There's no shortage of gloomy headlines today regarding Tesla (NASDAQ:TSLA) sales hitting a minor roadblock in Hong Kong, based on vehicle registration data from the city. There were precisely zero new Tesla vehicles registered in Hong Kong during the month of April, which is likely due to the fact that Hong Kong recently decided to eliminate electric vehicle (EV) incentives effective April 1.
The Wall Street Journal reports that the change increases the base price of a Model S from approximately $75,000 to upwards of $130,000. That's a pretty massive bump, which inevitably hurts demand. Should investors be concerned?
"one city on earth"
First of all, the news should not come as a surprise, as Tesla discussed its performance in Hong Kong briefly on the last earnings call. Goldman Sachs analyst David Tamberrino asked about the expiration of the incentive and whether or not that was impacting demand. CEO Elon Musk replied, "Yeah. I mean, there was some pull-forward of demand in Hong Kong, that's one city on earth. So it doesn't impact our ability to achieve our delivery target for Q2."
In fact, it appears that the pull-forward helped Tesla sell even more vehicles than it otherwise would have, albeit these sales were recognized in the first quarter. Registrations do not equal sales, but it's a close proxy since a vehicle registration follows a sale in short order. There were 2,939 Tesla vehicles registered in Hong Kong in March, more than the number of Teslas registered in the prior 10 months combined (2,520).
For reference, Tesla delivered a record 25,051 vehicles in the first quarter. There were nearly 3,700 Tesla vehicles registered in Hong Kong during that time frame, suggesting that Hong Kong comprised roughly 15% of Q1 deliveries (same caveat that registration data is only a rough proxy for sales).
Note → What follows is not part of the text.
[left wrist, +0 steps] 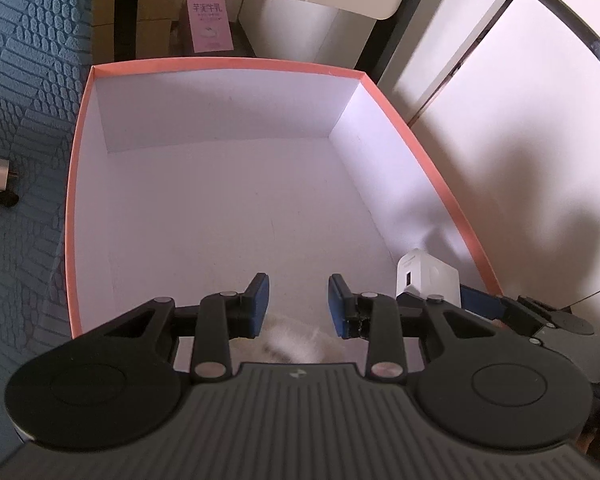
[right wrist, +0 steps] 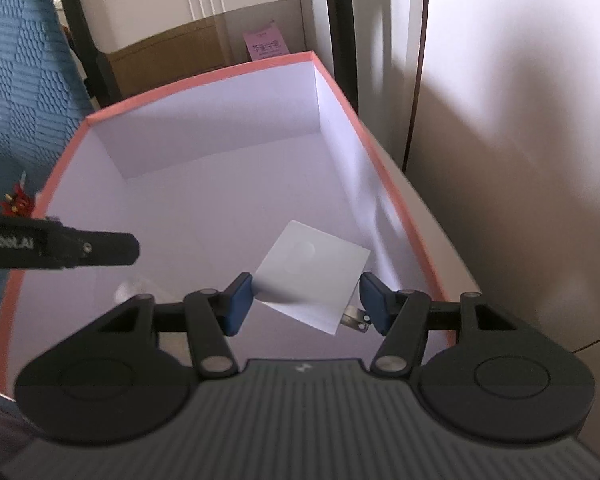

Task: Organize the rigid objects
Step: 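Open both tools to release the toy and charger into the box, then move both tools back toward the screwdriver and red figurine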

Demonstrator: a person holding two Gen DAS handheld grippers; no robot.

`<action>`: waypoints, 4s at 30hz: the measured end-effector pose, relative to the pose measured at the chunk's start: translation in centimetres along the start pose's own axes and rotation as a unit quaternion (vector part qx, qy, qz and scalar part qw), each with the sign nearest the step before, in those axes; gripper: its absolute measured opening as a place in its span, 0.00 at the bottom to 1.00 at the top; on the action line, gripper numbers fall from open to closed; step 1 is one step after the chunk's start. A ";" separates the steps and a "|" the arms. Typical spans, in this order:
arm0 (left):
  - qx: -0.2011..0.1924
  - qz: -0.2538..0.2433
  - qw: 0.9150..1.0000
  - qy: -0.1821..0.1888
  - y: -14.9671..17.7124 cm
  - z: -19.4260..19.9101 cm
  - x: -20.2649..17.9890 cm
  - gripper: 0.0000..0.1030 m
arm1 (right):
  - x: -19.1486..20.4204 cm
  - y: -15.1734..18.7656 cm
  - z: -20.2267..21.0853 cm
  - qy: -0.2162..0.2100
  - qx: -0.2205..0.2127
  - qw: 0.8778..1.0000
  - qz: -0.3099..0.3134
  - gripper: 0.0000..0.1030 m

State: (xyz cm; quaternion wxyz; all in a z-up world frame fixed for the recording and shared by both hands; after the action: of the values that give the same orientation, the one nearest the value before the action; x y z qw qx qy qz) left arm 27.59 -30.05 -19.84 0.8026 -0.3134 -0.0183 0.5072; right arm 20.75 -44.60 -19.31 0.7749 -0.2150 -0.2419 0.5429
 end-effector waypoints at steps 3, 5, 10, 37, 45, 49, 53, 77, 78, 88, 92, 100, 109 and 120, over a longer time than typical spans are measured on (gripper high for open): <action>0.000 0.004 1.000 0.002 -0.1 0.2 0.0 0.37 | -0.2 -0.1 -0.2 -0.001 0.002 1.000 -0.003 0.61; -0.004 0.003 1.000 0.001 -0.2 0.5 -0.1 0.38 | -0.3 -0.1 0.0 -0.003 0.005 1.000 -0.007 0.60; -0.016 0.004 1.000 0.006 -0.2 2.0 -0.2 0.38 | -0.3 -0.7 0.9 -0.004 -0.004 1.000 -0.010 0.61; -0.195 0.042 0.980 -0.018 1.6 21.1 4.1 0.38 | 11.0 -3.0 15.0 -0.091 -0.136 0.986 0.042 0.61; -0.225 0.054 0.972 -0.039 3.8 25.0 7.7 0.38 | 16.2 -2.0 17.1 -0.127 -0.138 0.981 0.050 0.61; -0.227 0.064 0.971 -0.036 5.1 26.1 9.5 0.38 | 18.3 -1.4 17.4 -0.136 -0.135 0.980 0.056 0.61; -0.230 0.076 0.969 -0.049 6.6 26.8 11.2 0.38 | 20.2 0.0 16.9 -0.150 -0.122 0.979 0.061 0.61; -0.232 0.126 0.958 -0.112 14.7 28.3 16.0 0.38 | 22.6 9.2 15.6 -0.159 -0.072 0.978 0.112 0.60; -0.231 0.126 0.958 -0.113 14.7 28.2 16.3 0.38 | 22.5 9.3 15.5 -0.158 -0.073 0.979 0.110 0.61; -0.231 0.130 0.956 -0.128 15.6 24.8 19.5 0.44 | 23.5 9.4 13.0 -0.167 -0.071 0.979 0.097 0.60; -0.221 0.141 0.957 -0.128 15.7 22.7 21.6 0.44 | 24.7 8.9 11.9 -0.160 -0.076 0.976 0.127 0.61; -0.222 0.154 0.956 -0.117 14.5 20.6 24.5 0.44 | 27.0 7.2 9.2 -0.170 -0.085 0.972 0.139 0.61; -0.178 0.123 0.962 -0.166 12.7 17.7 27.2 0.44 | 28.7 5.7 5.6 -0.202 -0.084 0.968 0.122 0.61; -0.130 0.142 0.969 -0.156 9.5 14.4 33.7 0.44 | 29.3 2.7 1.5 -0.188 -0.087 0.968 0.138 0.61</action>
State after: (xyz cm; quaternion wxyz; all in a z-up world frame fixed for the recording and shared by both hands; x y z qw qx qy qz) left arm 31.25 7.47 -22.92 0.6620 -0.3312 -0.1647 0.6519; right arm 26.42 -15.92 -15.58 0.6112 -0.2072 -0.3977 0.6522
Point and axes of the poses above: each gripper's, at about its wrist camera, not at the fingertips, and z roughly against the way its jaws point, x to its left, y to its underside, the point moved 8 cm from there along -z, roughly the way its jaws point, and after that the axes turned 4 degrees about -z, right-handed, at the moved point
Musk is right, though: Hong Kong is just one market, albeit an important one (Musk once referred to Hong Kong as a "beacon city" that should "serve as an example to the rest of the world on what to do").
Incentives will become irrelevant in a few years
Perhaps more importantly, the presence or absence of incentives should have a much more limited impact on Model 3 due to its lower $35,000 price point. Incentives may make or break a purchase decision for a $70,000 vehicle, but less so for a $35,000 vehicle.
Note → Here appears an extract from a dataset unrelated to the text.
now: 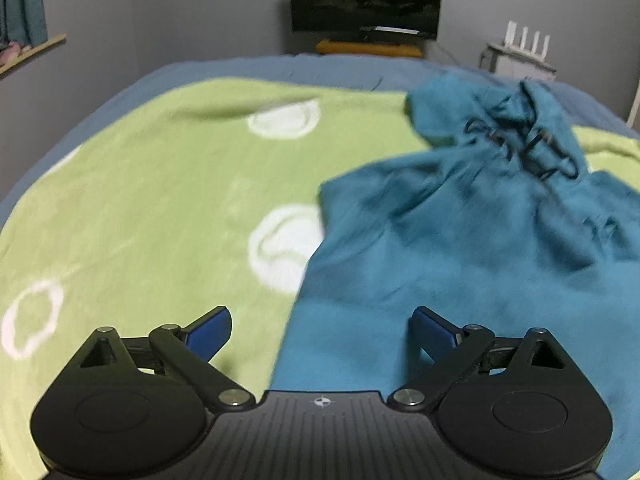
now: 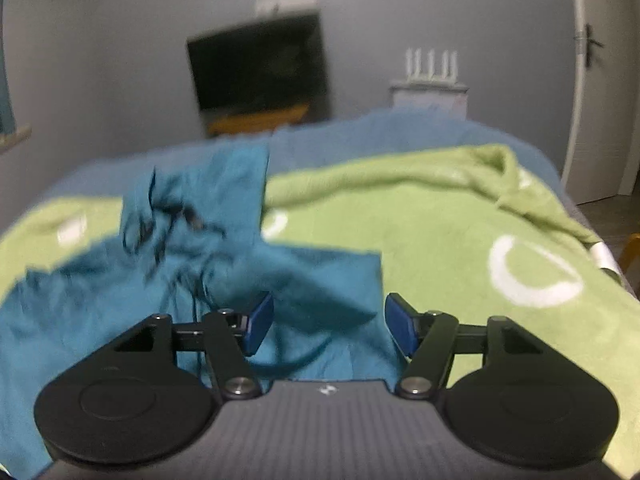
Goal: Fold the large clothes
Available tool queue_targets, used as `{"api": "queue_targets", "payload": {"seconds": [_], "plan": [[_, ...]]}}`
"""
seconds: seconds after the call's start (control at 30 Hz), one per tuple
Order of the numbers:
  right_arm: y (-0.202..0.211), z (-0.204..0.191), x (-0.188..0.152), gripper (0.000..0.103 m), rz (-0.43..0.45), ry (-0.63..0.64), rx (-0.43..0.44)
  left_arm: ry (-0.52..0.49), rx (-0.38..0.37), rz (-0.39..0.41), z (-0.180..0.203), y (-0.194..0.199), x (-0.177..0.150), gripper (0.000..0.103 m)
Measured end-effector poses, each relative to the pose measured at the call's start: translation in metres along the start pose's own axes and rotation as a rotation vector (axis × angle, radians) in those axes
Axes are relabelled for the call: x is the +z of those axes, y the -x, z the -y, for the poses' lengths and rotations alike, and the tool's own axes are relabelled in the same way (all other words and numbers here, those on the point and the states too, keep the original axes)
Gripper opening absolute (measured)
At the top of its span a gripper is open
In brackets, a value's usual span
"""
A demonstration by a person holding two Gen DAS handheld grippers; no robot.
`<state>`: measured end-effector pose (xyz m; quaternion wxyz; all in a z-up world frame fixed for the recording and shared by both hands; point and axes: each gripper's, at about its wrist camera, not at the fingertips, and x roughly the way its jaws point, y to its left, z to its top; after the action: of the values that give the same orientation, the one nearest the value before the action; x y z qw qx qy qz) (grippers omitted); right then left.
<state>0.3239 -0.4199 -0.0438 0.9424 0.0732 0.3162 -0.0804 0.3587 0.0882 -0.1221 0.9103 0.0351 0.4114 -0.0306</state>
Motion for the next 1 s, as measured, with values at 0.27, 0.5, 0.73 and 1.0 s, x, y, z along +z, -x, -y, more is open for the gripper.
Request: {"api": "queue_targets", "payload": {"seconds": [0.27, 0.5, 0.73, 1.0], "plan": [[-0.036, -0.004, -0.004, 0.004, -0.083, 0.094, 0.021, 0.009, -0.095, -0.033, -0.017, -0.011, -0.019, 0.004], [-0.027, -0.008, 0.024, 0.000, 0.077, 0.061, -0.032, 0.072, -0.073, 0.076, -0.025, 0.001, -0.017, 0.003], [-0.042, -0.017, 0.002, 0.009, -0.071, 0.035, -0.163, -0.019, -0.004, 0.005, -0.013, 0.004, -0.026, 0.073], [0.049, 0.007, -0.040, 0.056, -0.078, -0.157, -0.126, 0.129, -0.072, -0.032, -0.029, 0.065, -0.062, 0.081]]}}
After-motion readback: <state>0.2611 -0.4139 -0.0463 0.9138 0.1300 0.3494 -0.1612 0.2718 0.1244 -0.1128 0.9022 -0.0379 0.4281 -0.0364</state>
Categorically, EVs are rapidly approaching cost competitiveness with gas cars when factoring in total cost of ownership. Bloomberg New Energy Finance predicts that the tipping point will be around 2025. Simply put, the relevance of incentives is only going to decline in the years ahead, which means investors should expect less volatility in sales figures related to incentives.